What the exercise asks: Where a picture appears, leave it out, and print the rest of the records as they are.

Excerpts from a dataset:
━━━

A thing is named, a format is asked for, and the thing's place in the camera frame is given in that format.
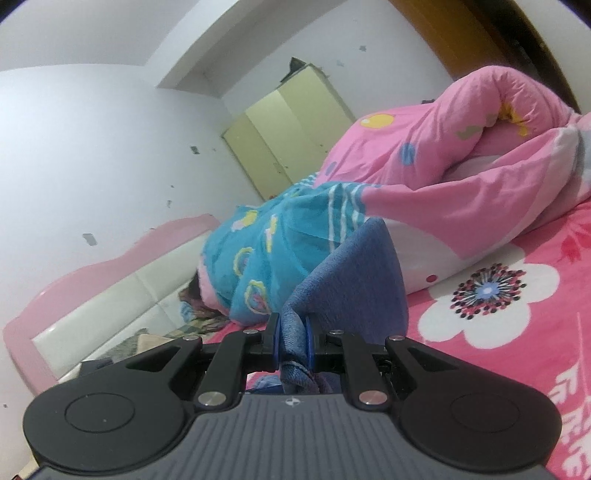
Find green checked pillow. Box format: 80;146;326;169
175;318;229;337

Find blue and pink floral quilt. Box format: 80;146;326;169
198;65;591;324

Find blue jeans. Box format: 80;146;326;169
252;218;409;395

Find sleeping person head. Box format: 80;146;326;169
178;277;218;319

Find pink and white headboard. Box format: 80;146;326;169
2;215;222;398

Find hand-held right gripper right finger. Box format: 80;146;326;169
305;316;446;411

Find pink floral bed blanket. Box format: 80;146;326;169
222;198;591;480

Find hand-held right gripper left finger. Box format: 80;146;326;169
124;313;282;411

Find pale yellow wardrobe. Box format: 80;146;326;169
222;65;356;201

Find wooden door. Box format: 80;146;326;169
388;0;583;114

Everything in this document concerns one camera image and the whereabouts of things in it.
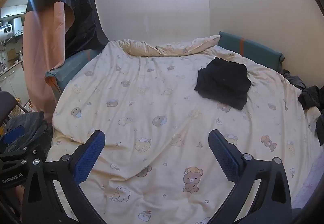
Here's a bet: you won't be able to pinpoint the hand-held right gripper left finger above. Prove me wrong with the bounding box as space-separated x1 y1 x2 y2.
21 130 107 224

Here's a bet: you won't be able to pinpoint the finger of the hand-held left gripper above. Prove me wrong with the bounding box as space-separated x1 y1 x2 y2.
2 125 26 146

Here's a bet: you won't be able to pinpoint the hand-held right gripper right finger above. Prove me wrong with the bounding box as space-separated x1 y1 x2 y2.
208 130 294 224

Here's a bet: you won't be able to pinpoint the black pants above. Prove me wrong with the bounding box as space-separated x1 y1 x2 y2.
194 56 252 110

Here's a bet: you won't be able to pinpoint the grey denim garment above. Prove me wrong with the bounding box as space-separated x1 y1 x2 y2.
4 111 53 156

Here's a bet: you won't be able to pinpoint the dark brown chair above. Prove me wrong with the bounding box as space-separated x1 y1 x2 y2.
0 91 31 136

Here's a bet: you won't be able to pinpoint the white base cabinet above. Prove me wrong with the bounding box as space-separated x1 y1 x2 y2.
0 61 30 107

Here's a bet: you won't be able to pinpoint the pink curtain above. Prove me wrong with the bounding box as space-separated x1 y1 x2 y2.
22 1 75 123

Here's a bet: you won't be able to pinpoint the cream bear print blanket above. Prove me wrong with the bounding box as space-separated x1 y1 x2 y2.
46 35 322 224

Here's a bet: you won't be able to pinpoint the dark grey crumpled garment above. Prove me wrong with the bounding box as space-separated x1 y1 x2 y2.
282 69 308 91

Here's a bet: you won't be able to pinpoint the black crumpled garment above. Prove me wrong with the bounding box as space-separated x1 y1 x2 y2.
298 85 324 146

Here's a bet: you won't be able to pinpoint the white water heater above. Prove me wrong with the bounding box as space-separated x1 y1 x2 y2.
11 17 23 37

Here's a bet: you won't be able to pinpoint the white wall cabinet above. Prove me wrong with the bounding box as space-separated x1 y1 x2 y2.
0 4 27 19

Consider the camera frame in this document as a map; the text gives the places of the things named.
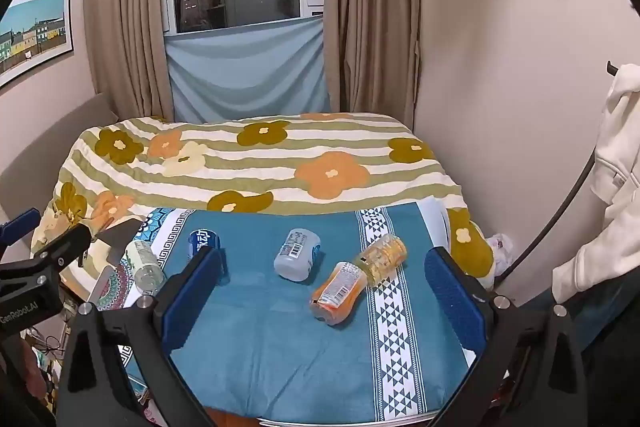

━━━

Solved exercise:
A thing is named, a format is asked for, and the thing's place in the camera frame is given in that format.
Find green checked pillow. Box format: 80;146;326;169
175;318;229;337

Find blue and pink floral quilt. Box format: 80;146;326;169
198;65;591;324

Find blue jeans. Box format: 80;146;326;169
252;218;409;395

Find sleeping person head. Box format: 80;146;326;169
178;277;218;319

Find pink and white headboard. Box format: 80;146;326;169
2;215;222;398

Find hand-held right gripper right finger. Box format: 80;146;326;169
305;316;446;411

Find pink floral bed blanket. Box format: 80;146;326;169
222;198;591;480

Find hand-held right gripper left finger. Box format: 80;146;326;169
124;313;282;411

Find pale yellow wardrobe. Box format: 80;146;326;169
222;65;356;201

Find wooden door. Box format: 80;146;326;169
388;0;583;114

Everything in this document concerns one camera image and the whereabouts of things in it.
Here's a bet: you won't be able to pinpoint the hand-held right gripper left finger above. Prove me wrong with the bounding box as space-separated x1 y1 x2 y2.
21 130 107 224

Here's a bet: you won't be able to pinpoint the finger of the hand-held left gripper above. Prove me wrong with the bounding box as space-separated x1 y1 x2 y2.
2 125 26 146

Here's a bet: you won't be able to pinpoint the hand-held right gripper right finger above. Prove me wrong with the bounding box as space-separated x1 y1 x2 y2.
208 130 294 224

Here's a bet: you won't be able to pinpoint the black pants above. Prove me wrong with the bounding box as space-separated x1 y1 x2 y2.
194 56 252 110

Here's a bet: you won't be able to pinpoint the grey denim garment above. Prove me wrong with the bounding box as space-separated x1 y1 x2 y2.
4 111 53 156

Here's a bet: you won't be able to pinpoint the dark brown chair above. Prove me wrong with the bounding box as space-separated x1 y1 x2 y2.
0 91 31 136

Here's a bet: you won't be able to pinpoint the white base cabinet above. Prove me wrong with the bounding box as space-separated x1 y1 x2 y2.
0 61 30 107

Here's a bet: you won't be able to pinpoint the pink curtain above. Prove me wrong with the bounding box as space-separated x1 y1 x2 y2.
22 1 75 123

Here's a bet: you won't be able to pinpoint the cream bear print blanket above. Prove me wrong with the bounding box as space-separated x1 y1 x2 y2.
46 35 322 224

Here's a bet: you won't be able to pinpoint the dark grey crumpled garment above. Prove me wrong with the bounding box as space-separated x1 y1 x2 y2.
282 69 308 91

Here's a bet: you won't be able to pinpoint the black crumpled garment above. Prove me wrong with the bounding box as space-separated x1 y1 x2 y2.
298 85 324 146

Here's a bet: you won't be able to pinpoint the white water heater above. Prove me wrong with the bounding box as space-separated x1 y1 x2 y2.
11 17 23 37

Here's a bet: you won't be able to pinpoint the white wall cabinet above. Prove me wrong with the bounding box as space-separated x1 y1 x2 y2.
0 4 27 19

Consider the camera frame in this document as a map; the text gives the places of the things named.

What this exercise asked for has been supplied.